Uscirà a gennaio la quarta enciclica di Benedetto XVI, ma terza del ciclo sulle virtù teologali; e infatti, proprio nell’Anno della fede, tratterà della fede. Il trittico delle virtù teologali era iniziato nel 2006 con la "Deus caritas est", e proseguito nel 2007 con la "Spe salvi". Il Papa vi ha lavorato la scorsa estate, come ha rivelato, un po’ a sorpresa, il card. Tarcisio Bertone i primi di agosto, dicendo che la principale occupazione del Papa a Castel Gandolfo era stata proprio la stesura del testo della nuova Enciclica.
Sul nome, ovviamente, non ci sono indiscrezioni, ma non è difficile ipotizzarlo all’interno delle celebrazioni volute dal Papa per i 50 anni dell’apertura del Concilio Vaticano II. Con un precedente importante: Giovanni Paolo I negli incontri del mercoledì avrebbe voluto trattare proprio i temi delle virtù teologali, ma la sua prematura morte gli permise di affrontare solo la fede, non la speranza e la carità.
Dopo il Concilio, c’è chi si era posto la domanda: qual è la dottrina del Vaticano II sulla fede, con evidente intento critico. Papa Paolo VI non volle lasciare senza risposta questo interrogativo e, nell’Udienza di mercoledì 8 marzo 1967, disse: “Se il Concilio non tratta espressamente della fede, ne parla a ogni pagina, ne riconosce il carattere vitale e soprannaturale, la suppone integra e forte, e costruisce su di essa le sue dottrine”.
Per non parlare della "Gaudium et spes", che al n. 57 affronta proprio il tema fede e cultura: “I cristiani, in cammino verso la Città celeste, devono ricercare e gustare le cose di lassù; questo tuttavia non diminuisce, anzi aumenta l’importanza del loro dovere di collaborare con tutti gli uomini per la costruzione di un mondo più umano. E in verità il mistero della fede cristiana offre loro eccellenti stimoli e aiuti per assolvere con maggiore impegno questo compito e specialmente per scoprire il pieno significato di quest’attività, mediante la quale la cultura umana acquista un posto importante nella vocazione integrale dell’uomo”.
Benedetto XVI nell’omelia pronunciata in occasione dell’inizio del suo Pontificato, parlava della fede come della “santa inquietudine di Cristo” che deve animare il Pastore in un tempo in cui tante persone si trovano a vivere nel deserto: “Vi è il deserto della povertà, il deserto della fame e della sete, vi è il deserto dell’abbandono, della solitudine, dell’amore distrutto.
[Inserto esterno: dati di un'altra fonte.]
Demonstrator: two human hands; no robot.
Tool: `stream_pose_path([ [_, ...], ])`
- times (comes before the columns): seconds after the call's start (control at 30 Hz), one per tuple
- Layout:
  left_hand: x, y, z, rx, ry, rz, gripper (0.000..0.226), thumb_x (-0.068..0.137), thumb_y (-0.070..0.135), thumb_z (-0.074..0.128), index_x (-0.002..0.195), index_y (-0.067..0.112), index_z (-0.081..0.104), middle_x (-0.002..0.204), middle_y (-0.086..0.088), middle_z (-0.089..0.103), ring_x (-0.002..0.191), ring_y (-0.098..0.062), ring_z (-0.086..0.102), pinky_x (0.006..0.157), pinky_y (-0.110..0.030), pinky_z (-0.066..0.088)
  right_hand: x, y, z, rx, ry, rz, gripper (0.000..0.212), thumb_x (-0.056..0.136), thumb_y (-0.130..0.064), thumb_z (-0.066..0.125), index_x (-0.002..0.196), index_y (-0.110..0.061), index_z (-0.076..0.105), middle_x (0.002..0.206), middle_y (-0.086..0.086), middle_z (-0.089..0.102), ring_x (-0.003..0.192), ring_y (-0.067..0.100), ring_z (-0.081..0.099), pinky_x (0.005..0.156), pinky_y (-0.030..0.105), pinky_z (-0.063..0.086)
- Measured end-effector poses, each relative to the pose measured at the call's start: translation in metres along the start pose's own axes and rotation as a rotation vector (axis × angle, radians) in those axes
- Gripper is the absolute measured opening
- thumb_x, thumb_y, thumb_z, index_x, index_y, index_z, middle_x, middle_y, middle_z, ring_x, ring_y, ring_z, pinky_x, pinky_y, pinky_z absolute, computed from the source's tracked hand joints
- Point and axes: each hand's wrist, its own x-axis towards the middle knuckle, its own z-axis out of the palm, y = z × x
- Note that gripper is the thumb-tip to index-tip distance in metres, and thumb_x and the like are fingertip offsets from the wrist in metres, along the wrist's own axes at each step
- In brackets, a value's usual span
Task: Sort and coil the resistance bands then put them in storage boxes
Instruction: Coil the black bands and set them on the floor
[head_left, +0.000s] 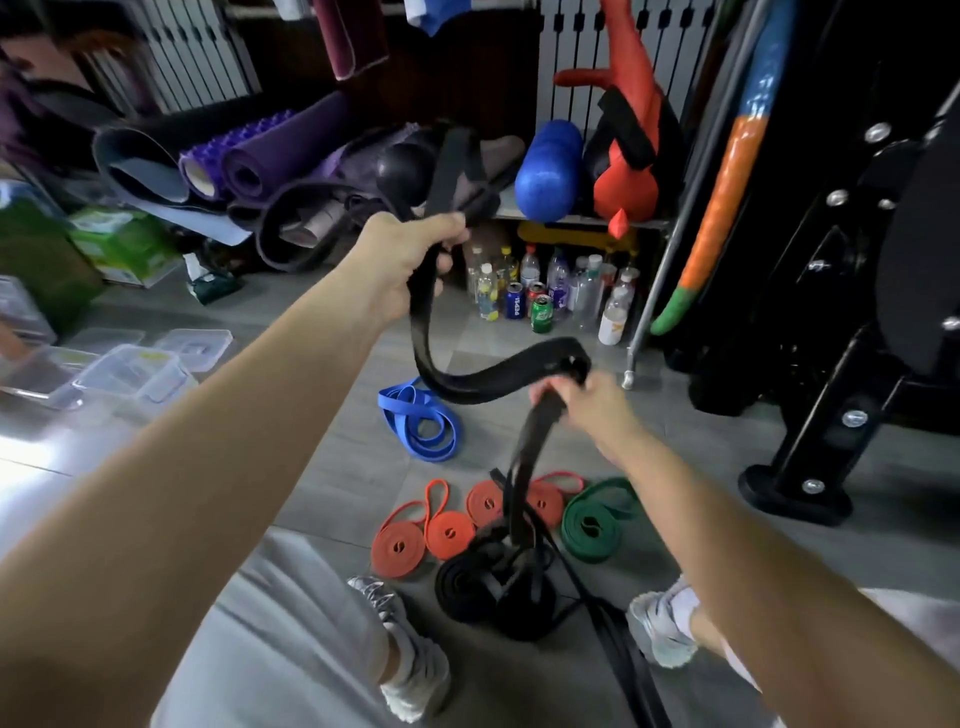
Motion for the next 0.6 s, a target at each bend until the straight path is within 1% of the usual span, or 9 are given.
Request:
stream_pose_path([
  [0.1, 0.000, -0.018, 0.002, 0.154, 0.049, -0.005, 0.009, 0.083, 0.014, 0.069, 0.082, 0.006, 0.063, 0.091, -0.014, 0.063, 0.042, -0.008, 0.040, 0.043, -0.020, 0.032, 0.007, -0.071, -0.017, 0.068, -0.003, -0.190, 0.032, 0.093, 0.007, 0.040, 0.079, -0.016, 0.056, 0.071, -0.002, 0.061, 0.055, 0.002, 0.064, 0.048, 0.015, 0.049],
  [0.13, 0.000, -0.023, 0.004, 0.166, 0.045, -0.006, 0.009, 0.083, 0.013, 0.069, 0.083, 0.006, 0.063, 0.090, -0.015, 0.061, 0.042, -0.009, 0.039, 0.042, -0.019, 0.031, 0.007, -0.091, -0.022, 0.042, 0.010, -0.272, 0.034, 0.091, 0.010, 0.038, 0.077, -0.017, 0.055, 0.072, 0.000, 0.061, 0.059, 0.001, 0.063, 0.051, 0.013, 0.049],
  [0.2, 0.000, -0.029, 0.008, 0.158, 0.017, -0.013, 0.008, 0.083, 0.011, 0.067, 0.082, 0.006, 0.061, 0.088, -0.017, 0.056, 0.040, -0.009, 0.037, 0.040, -0.018, 0.029, 0.008, -0.116, -0.031, 0.043, 0.074, -0.373, 0.031, 0.090, 0.009, 0.039, 0.083, -0.017, 0.055, 0.082, 0.009, 0.065, 0.073, 0.014, 0.065, 0.065, 0.023, 0.054],
  [0.27, 0.001, -0.031, 0.011, 0.109, -0.011, -0.021, 0.010, 0.085, 0.008, 0.066, 0.077, 0.007, 0.060, 0.087, -0.016, 0.053, 0.040, -0.008, 0.036, 0.040, -0.018, 0.027, 0.008, -0.128, -0.037, 0.040, 0.118, -0.419, 0.024, 0.092, 0.003, 0.042, 0.087, -0.015, 0.058, 0.079, 0.003, 0.064, 0.073, 0.011, 0.062, 0.071, 0.027, 0.052],
  [0.33, -0.001, -0.031, 0.014, 0.070, -0.019, -0.023, 0.008, 0.085, 0.008, 0.065, 0.078, 0.006, 0.060, 0.089, -0.016, 0.053, 0.040, -0.008, 0.036, 0.041, -0.018, 0.026, 0.008, -0.130, -0.042, -0.118, 0.088, -0.433, 0.017, 0.092, -0.001, 0.045, 0.096, -0.001, 0.061, 0.075, 0.000, 0.062, 0.071, 0.008, 0.061, 0.074, 0.028, 0.053],
  [0.37, -0.003, -0.029, 0.015, 0.077, -0.016, -0.021, 0.008, 0.085, 0.010, 0.065, 0.081, 0.005, 0.061, 0.090, -0.017, 0.054, 0.042, -0.009, 0.036, 0.042, -0.019, 0.026, 0.009, -0.127, -0.046, -0.214, 0.094, -0.437, 0.018, 0.092, -0.001, 0.046, 0.099, 0.003, 0.061, 0.079, 0.004, 0.063, 0.078, 0.014, 0.062, 0.081, 0.035, 0.052],
  [0.47, -0.008, -0.030, 0.019, 0.052, -0.054, 0.016, 0.017, 0.088, 0.021, 0.066, 0.085, 0.004, 0.064, 0.085, -0.012, 0.062, 0.043, -0.008, 0.040, 0.043, -0.021, 0.033, 0.008, -0.123, -0.054, -0.218, 0.193, -0.374, 0.015, 0.091, -0.004, 0.044, 0.090, -0.006, 0.059, 0.085, 0.010, 0.061, 0.091, 0.031, 0.060, 0.084, 0.052, 0.049],
  [0.53, -0.015, -0.036, 0.025, 0.053, -0.174, 0.064, 0.018, 0.090, 0.027, 0.061, 0.083, 0.010, 0.063, 0.075, -0.002, 0.064, 0.044, -0.008, 0.042, 0.044, -0.021, 0.035, 0.004, -0.129, -0.051, -0.027, 0.187, -0.292, 0.018, 0.094, -0.010, 0.042, 0.082, -0.013, 0.055, 0.084, 0.012, 0.063, 0.089, 0.033, 0.064, 0.080, 0.051, 0.054],
  [0.6, -0.024, -0.046, 0.037, 0.158, -0.308, 0.099, 0.013, 0.091, 0.023, 0.060, 0.081, 0.015, 0.061, 0.060, 0.010, 0.061, 0.043, -0.006, 0.045, 0.043, -0.018, 0.036, 0.001, -0.137, -0.048, -0.023, 0.168, -0.298, 0.024, 0.093, -0.010, 0.041, 0.074, -0.015, 0.053, 0.070, 0.005, 0.061, 0.075, 0.027, 0.064, 0.072, 0.041, 0.054],
])
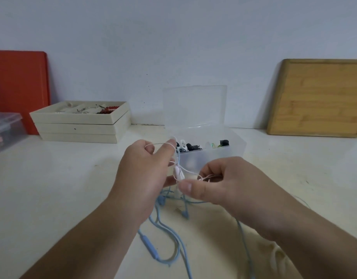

Vi è il deserto dell’oscurità di Dio, dello svuotamento delle anime senza più coscienza della dignità e del cammino dell’uomo. I deserti esteriori si moltiplicano nel mondo, perché i deserti interiori sono diventati così ampi. Perciò i tesori della terra non sono più al servizio dell’edificazione del giardino di Dio, nel quale tutti possano vivere, ma sono asserviti alle potenze dello sfruttamento e della distruzione. La Chiesa nel suo insieme, ed i Pastori in essa, come Cristo devono mettersi in cammino, per condurre gli uomini fuori dal deserto, verso il luogo della vita, verso l’amicizia con il Figlio di Dio, verso Colui che ci dona la vita, la vita in pienezza”.
Così nel libro Luce del mondo, rispondendo a una domanda del giornalista Peter Seewald, Benedetto XVI afferma: “Viviamo in un’epoca nella quale è necessaria una nuova evangelizzazione; un’epoca nella quale l’unico Vangelo deve essere annunciato nella sua razionalità grande e perenne, ed insieme in quella sua potenza che supera quella razionalità”.
Già qui possiamo trovare la radice dell’Anno della fede aperto dal Papa non solo per far memoria dei 50 anni del Concilio, ma per renderlo ancora attuale e per accompagnare l’uomo “fuori dal deserto, verso il luogo della vita”.